ASSIGNMENT: Please write out all of the data below exactly, without including the pictures.

BEGIN INFORMATION SHOWN

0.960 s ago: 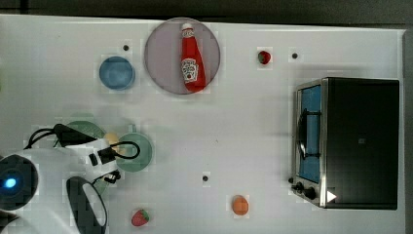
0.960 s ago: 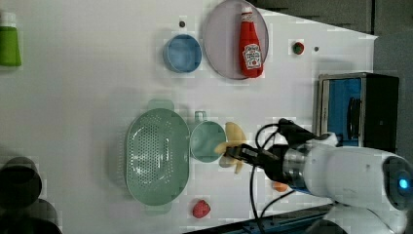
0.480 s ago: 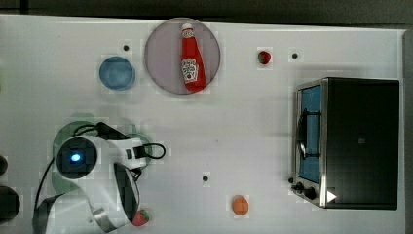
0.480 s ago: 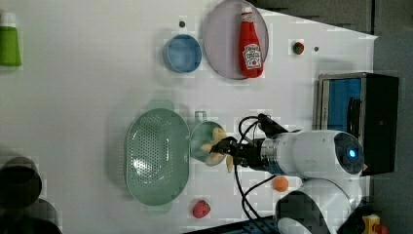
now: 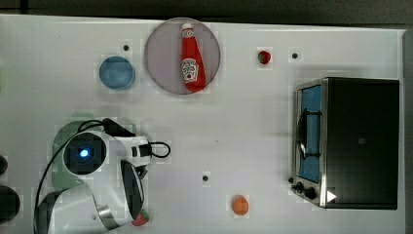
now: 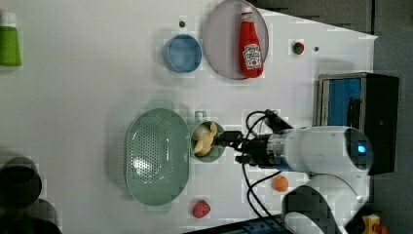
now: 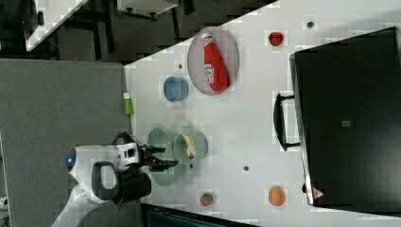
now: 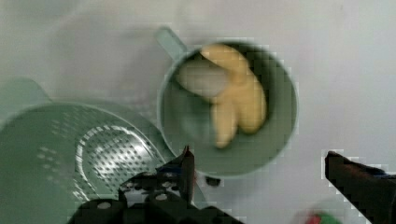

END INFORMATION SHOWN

ANSWER SPACE:
0.960 s ago: 
0.960 s ago: 
0.480 s ago: 
0.480 s ago: 
now: 
now: 
now: 
now: 

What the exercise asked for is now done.